TASK REQUIREMENTS. Would you filter the listing below so that only lines with the word "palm" remain?

RECORDS SHOWN.

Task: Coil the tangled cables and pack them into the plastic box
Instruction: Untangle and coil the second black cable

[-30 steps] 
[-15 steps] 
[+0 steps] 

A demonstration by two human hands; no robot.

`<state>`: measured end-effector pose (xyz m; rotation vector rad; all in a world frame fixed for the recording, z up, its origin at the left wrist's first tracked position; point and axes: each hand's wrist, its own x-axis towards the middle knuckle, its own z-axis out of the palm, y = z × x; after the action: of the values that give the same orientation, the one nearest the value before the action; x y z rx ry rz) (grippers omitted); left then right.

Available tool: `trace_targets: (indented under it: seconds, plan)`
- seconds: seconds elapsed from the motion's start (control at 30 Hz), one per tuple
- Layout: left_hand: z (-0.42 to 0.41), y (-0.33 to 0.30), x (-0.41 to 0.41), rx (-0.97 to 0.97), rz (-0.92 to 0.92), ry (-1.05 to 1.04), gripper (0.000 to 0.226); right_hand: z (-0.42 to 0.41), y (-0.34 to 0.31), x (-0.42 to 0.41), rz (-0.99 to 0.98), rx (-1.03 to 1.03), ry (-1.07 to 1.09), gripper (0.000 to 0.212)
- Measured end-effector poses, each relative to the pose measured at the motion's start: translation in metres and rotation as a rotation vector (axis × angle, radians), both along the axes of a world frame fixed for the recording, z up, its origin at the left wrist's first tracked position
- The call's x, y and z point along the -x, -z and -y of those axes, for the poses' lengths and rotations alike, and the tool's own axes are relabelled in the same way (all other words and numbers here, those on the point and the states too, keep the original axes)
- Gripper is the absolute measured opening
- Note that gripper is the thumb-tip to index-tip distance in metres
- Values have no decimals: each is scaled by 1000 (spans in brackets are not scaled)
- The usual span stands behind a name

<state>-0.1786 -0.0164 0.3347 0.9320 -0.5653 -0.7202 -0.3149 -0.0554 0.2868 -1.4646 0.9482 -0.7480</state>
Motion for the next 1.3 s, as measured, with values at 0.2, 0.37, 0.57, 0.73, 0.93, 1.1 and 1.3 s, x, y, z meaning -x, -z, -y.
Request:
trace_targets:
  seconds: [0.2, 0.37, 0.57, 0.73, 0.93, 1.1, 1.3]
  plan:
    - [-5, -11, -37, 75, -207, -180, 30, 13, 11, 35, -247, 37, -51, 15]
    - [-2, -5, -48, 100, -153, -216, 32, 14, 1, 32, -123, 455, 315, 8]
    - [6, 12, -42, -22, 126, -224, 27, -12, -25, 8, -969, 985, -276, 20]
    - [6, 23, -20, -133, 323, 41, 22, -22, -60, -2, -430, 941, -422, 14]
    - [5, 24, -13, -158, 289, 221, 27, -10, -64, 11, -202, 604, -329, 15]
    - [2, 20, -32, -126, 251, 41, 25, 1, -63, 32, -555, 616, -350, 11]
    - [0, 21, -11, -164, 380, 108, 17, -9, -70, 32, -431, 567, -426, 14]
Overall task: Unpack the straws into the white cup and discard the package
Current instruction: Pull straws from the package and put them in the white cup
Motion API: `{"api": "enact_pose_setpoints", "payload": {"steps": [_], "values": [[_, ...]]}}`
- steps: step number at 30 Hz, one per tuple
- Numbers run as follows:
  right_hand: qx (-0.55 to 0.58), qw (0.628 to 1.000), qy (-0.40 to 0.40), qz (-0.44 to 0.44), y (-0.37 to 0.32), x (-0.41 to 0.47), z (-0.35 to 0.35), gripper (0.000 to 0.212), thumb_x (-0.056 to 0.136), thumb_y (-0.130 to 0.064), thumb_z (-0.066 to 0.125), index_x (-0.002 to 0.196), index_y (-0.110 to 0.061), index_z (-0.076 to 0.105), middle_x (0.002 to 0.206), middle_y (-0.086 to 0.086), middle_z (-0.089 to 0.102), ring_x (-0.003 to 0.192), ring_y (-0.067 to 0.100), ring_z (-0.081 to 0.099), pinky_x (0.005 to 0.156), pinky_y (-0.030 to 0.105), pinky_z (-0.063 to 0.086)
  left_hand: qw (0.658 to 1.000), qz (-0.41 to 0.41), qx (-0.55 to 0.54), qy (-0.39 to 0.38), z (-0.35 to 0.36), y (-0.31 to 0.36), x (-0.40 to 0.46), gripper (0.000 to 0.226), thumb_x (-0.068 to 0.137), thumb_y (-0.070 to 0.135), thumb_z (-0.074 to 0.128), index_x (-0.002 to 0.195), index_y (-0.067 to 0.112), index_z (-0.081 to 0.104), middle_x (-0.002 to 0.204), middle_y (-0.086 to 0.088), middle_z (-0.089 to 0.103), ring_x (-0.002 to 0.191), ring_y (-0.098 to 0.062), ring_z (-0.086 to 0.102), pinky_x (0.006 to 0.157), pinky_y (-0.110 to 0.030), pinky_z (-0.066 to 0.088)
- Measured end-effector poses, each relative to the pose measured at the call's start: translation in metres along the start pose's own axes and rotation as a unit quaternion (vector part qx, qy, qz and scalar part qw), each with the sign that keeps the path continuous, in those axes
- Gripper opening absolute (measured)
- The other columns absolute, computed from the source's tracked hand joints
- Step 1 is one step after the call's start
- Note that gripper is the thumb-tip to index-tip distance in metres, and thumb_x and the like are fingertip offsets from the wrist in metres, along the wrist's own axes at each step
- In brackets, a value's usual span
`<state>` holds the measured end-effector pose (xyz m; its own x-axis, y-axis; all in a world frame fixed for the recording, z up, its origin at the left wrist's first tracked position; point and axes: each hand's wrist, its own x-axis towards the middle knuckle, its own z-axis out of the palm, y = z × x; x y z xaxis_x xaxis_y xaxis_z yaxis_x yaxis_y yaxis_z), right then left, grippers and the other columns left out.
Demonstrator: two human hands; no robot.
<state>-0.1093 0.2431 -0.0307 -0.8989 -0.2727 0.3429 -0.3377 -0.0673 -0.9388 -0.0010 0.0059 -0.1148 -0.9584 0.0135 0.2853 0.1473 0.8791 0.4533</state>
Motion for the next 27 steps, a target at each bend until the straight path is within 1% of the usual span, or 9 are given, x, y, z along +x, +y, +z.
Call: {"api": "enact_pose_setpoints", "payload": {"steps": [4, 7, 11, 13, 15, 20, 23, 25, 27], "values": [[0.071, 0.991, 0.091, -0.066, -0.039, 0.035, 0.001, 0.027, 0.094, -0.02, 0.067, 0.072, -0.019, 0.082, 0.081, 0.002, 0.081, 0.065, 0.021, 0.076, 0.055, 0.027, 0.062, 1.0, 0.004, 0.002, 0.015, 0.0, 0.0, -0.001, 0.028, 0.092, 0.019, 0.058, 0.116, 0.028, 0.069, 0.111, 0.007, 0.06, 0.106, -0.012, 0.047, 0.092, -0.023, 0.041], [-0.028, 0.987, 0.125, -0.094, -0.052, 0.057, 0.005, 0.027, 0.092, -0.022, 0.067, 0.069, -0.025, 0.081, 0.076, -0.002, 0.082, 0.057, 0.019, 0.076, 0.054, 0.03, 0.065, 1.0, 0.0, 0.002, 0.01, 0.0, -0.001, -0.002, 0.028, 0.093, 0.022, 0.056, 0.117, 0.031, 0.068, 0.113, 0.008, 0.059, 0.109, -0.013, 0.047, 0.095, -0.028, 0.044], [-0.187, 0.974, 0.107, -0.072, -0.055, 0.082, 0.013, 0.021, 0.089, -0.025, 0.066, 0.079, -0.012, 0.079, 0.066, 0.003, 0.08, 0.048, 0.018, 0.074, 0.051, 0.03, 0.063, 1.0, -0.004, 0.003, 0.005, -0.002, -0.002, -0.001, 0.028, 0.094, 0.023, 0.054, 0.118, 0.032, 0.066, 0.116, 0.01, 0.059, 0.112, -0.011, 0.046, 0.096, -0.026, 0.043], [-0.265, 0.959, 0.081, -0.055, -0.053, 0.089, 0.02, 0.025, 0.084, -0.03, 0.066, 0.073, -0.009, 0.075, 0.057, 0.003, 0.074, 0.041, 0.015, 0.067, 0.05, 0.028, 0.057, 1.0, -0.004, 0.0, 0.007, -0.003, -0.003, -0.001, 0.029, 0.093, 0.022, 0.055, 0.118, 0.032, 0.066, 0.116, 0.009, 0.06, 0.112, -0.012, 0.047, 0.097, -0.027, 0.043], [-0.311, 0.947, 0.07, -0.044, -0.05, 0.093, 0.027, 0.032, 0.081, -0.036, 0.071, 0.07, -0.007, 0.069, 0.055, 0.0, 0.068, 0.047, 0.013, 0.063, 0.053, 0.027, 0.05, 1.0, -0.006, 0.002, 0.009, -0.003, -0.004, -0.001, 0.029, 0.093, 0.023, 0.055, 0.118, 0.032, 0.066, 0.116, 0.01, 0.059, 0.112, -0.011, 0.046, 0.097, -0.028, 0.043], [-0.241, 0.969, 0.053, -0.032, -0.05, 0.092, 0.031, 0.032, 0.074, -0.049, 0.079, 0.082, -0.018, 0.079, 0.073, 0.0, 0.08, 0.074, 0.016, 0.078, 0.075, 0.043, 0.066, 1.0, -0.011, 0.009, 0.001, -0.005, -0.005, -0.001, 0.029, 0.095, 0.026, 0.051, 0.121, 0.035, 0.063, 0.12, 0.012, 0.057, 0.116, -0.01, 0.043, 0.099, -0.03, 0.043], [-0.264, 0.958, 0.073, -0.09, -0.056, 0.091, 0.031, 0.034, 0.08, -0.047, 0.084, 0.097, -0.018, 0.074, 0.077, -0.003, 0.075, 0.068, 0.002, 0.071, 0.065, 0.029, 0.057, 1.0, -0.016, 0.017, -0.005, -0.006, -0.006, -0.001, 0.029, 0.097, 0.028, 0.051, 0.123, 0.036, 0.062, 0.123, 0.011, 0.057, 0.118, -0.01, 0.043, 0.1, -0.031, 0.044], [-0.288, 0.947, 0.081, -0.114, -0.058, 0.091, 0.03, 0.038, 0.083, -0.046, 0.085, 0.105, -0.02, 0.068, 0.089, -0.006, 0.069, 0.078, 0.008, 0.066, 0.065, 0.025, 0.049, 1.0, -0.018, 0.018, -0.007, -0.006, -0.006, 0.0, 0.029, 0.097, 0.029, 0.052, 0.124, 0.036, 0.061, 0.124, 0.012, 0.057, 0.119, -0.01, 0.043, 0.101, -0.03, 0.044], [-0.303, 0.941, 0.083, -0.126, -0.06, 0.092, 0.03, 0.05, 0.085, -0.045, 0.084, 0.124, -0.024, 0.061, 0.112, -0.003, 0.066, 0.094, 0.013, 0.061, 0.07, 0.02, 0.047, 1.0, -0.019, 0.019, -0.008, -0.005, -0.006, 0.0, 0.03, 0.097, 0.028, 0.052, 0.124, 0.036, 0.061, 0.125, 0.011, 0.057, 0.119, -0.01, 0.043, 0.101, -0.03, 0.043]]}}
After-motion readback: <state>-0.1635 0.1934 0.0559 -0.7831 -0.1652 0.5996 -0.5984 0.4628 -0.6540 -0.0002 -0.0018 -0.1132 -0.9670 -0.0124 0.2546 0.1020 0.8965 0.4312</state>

OUTPUT BELOW.
`<state>`: measured end-effector pose (xyz m; rotation vector rad; all in a world frame fixed for the recording, z up, its origin at the left wrist's first tracked position; point and axes: each hand's wrist, its own x-axis towards the middle knuckle, its own z-axis out of the palm, y = z × x; after the action: of the values that give the same orientation, the one nearest the value before the action; x y z rx ry rz) (grippers omitted); left then right.
`<state>` holds the measured end-effector pose (xyz m; its own x-axis, y-axis; all in a world frame fixed for the recording, z up, its origin at the left wrist's first tracked position; point and axes: each hand's wrist, its own x-axis towards the middle knuckle, its own z-axis out of the palm, y = z × x; x y z xaxis_x xaxis_y xaxis_z yaxis_x yaxis_y yaxis_z), right then left, grippers and the other columns left out.

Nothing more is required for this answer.